Immigration film presented

Award-winning filmmaker Stephanie Black presented her first film on Jamaican immigration, "H-2 worker," a documentary about the migration of Jamaican men to southern Florida sugar cane plantations, at the Hesburgh Center Thursday.

The only two people to attend were an Observer reporter and an Observer photographer.

The film, which won the 1990 prize for Best Documentary and Best Cinematography at the Sundance Film Festival, follows the men as they live in poor housing conditions and work at jobs that call for intensive labor.

The film includes interviews with U.S. senators and farmers, and it includes a scene from an American Workers Union meeting, in which a speaker argues that Jamaicans are stealing work from American workers.
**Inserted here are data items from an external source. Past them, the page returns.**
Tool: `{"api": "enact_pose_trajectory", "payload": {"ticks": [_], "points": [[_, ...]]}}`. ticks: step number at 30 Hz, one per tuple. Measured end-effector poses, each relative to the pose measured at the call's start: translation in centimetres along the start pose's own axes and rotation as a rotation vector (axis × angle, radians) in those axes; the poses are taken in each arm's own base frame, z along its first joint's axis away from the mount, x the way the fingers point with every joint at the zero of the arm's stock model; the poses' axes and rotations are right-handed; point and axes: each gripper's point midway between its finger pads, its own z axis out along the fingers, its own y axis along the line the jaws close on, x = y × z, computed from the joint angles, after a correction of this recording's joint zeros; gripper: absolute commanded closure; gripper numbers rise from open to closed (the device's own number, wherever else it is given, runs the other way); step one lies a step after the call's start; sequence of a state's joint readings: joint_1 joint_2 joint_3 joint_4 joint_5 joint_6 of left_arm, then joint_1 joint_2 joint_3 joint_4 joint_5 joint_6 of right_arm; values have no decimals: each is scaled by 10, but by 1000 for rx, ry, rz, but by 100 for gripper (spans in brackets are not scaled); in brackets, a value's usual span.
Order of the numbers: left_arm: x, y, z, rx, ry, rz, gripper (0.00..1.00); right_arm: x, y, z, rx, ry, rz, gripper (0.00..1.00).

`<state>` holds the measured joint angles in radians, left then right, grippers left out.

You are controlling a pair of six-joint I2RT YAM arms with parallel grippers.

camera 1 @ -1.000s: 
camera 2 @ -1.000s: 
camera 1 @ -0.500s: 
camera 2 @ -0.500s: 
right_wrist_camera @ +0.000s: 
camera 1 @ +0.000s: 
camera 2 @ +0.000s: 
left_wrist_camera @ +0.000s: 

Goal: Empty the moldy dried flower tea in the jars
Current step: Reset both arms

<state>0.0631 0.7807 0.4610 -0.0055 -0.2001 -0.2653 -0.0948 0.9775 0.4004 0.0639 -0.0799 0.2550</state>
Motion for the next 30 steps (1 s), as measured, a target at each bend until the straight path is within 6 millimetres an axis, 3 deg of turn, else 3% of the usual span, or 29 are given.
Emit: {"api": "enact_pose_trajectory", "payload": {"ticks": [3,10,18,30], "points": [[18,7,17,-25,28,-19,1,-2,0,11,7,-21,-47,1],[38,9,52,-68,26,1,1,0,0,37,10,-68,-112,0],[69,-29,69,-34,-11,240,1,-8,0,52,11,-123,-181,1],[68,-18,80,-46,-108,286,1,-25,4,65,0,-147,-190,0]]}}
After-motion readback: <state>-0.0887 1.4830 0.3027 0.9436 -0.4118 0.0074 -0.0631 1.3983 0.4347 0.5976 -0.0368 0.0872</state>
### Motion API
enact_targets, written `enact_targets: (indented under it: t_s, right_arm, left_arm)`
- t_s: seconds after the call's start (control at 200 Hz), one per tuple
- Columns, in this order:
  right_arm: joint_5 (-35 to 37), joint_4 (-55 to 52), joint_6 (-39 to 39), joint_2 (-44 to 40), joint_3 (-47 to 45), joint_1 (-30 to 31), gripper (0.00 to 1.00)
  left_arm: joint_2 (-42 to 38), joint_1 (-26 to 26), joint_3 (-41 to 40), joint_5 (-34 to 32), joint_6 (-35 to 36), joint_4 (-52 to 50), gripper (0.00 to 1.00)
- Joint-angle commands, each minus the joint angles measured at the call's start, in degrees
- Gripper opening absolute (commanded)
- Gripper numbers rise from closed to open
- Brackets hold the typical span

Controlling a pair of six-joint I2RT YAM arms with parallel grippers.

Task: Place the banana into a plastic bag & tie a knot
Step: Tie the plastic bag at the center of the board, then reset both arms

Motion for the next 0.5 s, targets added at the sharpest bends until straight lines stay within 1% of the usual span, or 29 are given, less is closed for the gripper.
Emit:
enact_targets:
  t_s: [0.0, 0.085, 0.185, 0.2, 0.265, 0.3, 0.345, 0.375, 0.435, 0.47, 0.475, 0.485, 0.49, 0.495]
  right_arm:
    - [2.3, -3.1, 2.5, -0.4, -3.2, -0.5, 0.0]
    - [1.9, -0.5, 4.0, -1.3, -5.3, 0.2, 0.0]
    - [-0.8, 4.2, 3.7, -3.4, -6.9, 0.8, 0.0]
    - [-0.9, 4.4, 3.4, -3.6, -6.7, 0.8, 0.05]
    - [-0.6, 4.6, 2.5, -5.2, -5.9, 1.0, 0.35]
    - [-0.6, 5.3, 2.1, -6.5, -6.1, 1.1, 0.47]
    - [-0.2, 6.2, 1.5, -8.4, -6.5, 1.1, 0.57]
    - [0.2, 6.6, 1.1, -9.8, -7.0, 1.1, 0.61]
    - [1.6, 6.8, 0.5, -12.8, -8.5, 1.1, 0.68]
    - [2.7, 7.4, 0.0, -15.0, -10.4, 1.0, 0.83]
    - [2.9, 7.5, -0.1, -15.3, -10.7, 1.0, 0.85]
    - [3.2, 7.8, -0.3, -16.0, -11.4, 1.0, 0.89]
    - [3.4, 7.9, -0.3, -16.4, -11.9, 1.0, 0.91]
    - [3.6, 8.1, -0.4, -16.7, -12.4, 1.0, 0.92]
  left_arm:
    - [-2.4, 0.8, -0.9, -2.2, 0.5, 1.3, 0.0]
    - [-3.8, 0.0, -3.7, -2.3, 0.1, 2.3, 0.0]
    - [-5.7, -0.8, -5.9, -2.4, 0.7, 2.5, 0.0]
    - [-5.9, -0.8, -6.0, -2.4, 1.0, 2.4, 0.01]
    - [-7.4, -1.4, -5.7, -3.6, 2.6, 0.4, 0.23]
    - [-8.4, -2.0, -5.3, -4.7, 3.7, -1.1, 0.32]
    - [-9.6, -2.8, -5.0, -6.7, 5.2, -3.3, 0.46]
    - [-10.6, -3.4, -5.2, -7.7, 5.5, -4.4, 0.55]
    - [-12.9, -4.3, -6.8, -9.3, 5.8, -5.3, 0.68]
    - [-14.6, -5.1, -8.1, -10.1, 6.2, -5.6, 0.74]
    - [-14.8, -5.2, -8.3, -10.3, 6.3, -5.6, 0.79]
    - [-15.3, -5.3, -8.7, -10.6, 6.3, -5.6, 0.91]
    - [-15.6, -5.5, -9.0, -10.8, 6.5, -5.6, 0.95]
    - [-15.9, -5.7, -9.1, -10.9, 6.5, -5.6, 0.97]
Black estimated that, at the time it was filmed, the Jamaican men were supposed to be making $5.32 per hour, or close to $40 per day.

"But in reality," Black said, "they were only paid $20 a day, which was subject to further deductions by Jamaican law."

One problem Black illustrated is that the United States labor laws are not being enforced on the plantations for H-2 guest workers.

"Here are 10,000 workers who aren't voting," she said. "Legislators always want to reflect the interests of sugar corporations, not employees, so the laws were there but enforcement wasn't."

Now, sugar cane can be harvested mechanically, but the guest worker program is still being examined and could be expanded.

Black also spoke about her 2002 film, "Life and Debt," a documentary about the migration of Jamaican workers from their home country to the United States. The film follows the lives of Jamaican workers and explores how many choose to leave their homes and migrate to North America to pursue work.

Black appeared as part of the Kellogg Institute's Lecture and Seminar Series.

She got her start in the documentary industry as a student at New York University's film school. Her most recent film is called "Africa Unite." It documents the celebration of Bob Marley's 60th birthday in Ethiopia.